Output the data below only from the line containing "Note to the class: we label the black left" up to and including the line containing "Name the bounding box of the aluminium side", exact and with the pictures left out.
-- Opening Marker --
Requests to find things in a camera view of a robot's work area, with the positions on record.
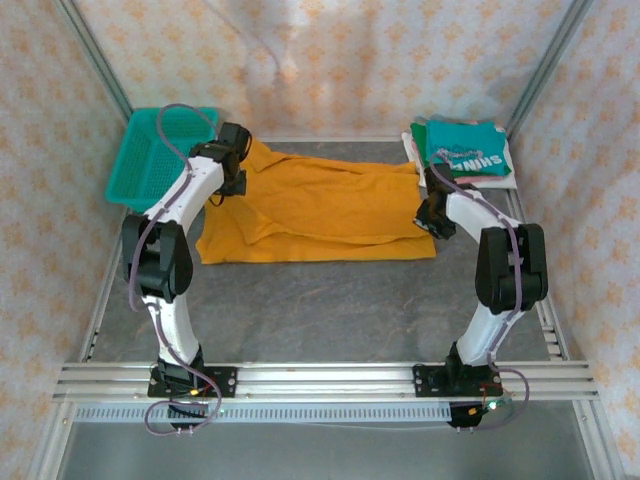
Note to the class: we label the orange t-shirt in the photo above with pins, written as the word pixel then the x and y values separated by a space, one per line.
pixel 325 210

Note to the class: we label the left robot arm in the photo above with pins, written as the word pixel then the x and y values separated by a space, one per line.
pixel 185 190

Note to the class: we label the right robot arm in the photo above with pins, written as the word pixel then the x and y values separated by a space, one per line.
pixel 510 270

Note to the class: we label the stack of folded clothes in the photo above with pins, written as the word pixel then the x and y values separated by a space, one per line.
pixel 411 150

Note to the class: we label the green folded t-shirt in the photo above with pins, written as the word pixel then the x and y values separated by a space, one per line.
pixel 502 172

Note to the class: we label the teal printed t-shirt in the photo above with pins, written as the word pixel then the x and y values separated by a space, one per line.
pixel 465 137

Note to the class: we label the teal plastic basket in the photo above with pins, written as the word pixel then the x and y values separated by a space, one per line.
pixel 145 165

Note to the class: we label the patterned fabric backdrop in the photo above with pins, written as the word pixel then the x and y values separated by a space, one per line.
pixel 320 60

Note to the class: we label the aluminium table side rail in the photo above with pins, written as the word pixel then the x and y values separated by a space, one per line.
pixel 550 330
pixel 97 320

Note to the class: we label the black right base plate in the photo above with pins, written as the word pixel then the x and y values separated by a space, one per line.
pixel 425 382

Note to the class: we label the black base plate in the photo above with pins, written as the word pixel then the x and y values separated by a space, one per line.
pixel 425 382
pixel 227 382

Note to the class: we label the aluminium frame post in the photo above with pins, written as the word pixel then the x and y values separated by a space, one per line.
pixel 545 60
pixel 95 55

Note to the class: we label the aluminium mounting rail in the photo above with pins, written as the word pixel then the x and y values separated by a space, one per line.
pixel 325 380

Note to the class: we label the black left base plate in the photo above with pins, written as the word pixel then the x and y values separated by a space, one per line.
pixel 227 382

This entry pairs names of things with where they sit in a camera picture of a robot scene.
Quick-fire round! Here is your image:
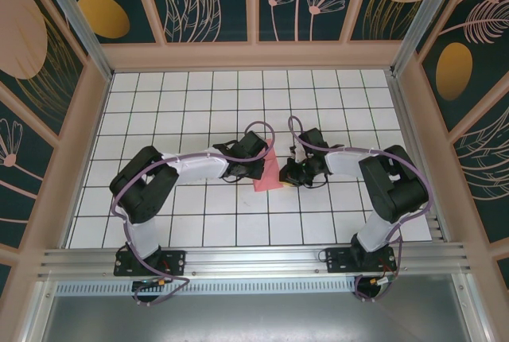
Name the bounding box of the pink paper sheet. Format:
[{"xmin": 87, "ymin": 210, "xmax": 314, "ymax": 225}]
[{"xmin": 252, "ymin": 138, "xmax": 284, "ymax": 192}]

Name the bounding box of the grey metal sheet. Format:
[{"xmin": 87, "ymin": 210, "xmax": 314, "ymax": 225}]
[{"xmin": 39, "ymin": 274, "xmax": 490, "ymax": 342}]

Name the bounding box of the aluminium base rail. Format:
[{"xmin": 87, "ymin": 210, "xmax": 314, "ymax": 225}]
[{"xmin": 37, "ymin": 242, "xmax": 474, "ymax": 279}]

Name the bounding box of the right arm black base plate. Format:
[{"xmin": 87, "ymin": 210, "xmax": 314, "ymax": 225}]
[{"xmin": 325, "ymin": 247, "xmax": 397, "ymax": 275}]

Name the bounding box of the aluminium side rail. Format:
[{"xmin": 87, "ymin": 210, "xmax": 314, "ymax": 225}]
[{"xmin": 387, "ymin": 71, "xmax": 450, "ymax": 243}]

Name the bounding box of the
-- Closing Marker --
● **SOLVED PROBLEM**
Note to the class: we label the black left base plate in the photo above with pins, written as the word pixel then the x and y values separated by a space, one per line.
pixel 227 382

This entry pairs names of things with where they sit in a camera picture of a robot scene.
Quick-fire round! Here is your image:
Name the bounding box of the pink paper sheet. Format:
[{"xmin": 87, "ymin": 210, "xmax": 314, "ymax": 225}]
[{"xmin": 252, "ymin": 138, "xmax": 284, "ymax": 192}]

Name the bounding box of the grey metal sheet. Format:
[{"xmin": 87, "ymin": 210, "xmax": 314, "ymax": 225}]
[{"xmin": 39, "ymin": 274, "xmax": 490, "ymax": 342}]

Name the bounding box of the aluminium base rail. Format:
[{"xmin": 87, "ymin": 210, "xmax": 314, "ymax": 225}]
[{"xmin": 37, "ymin": 242, "xmax": 474, "ymax": 279}]

Name the bounding box of the right arm black base plate. Format:
[{"xmin": 87, "ymin": 210, "xmax": 314, "ymax": 225}]
[{"xmin": 325, "ymin": 247, "xmax": 397, "ymax": 275}]

Name the bounding box of the aluminium side rail. Format:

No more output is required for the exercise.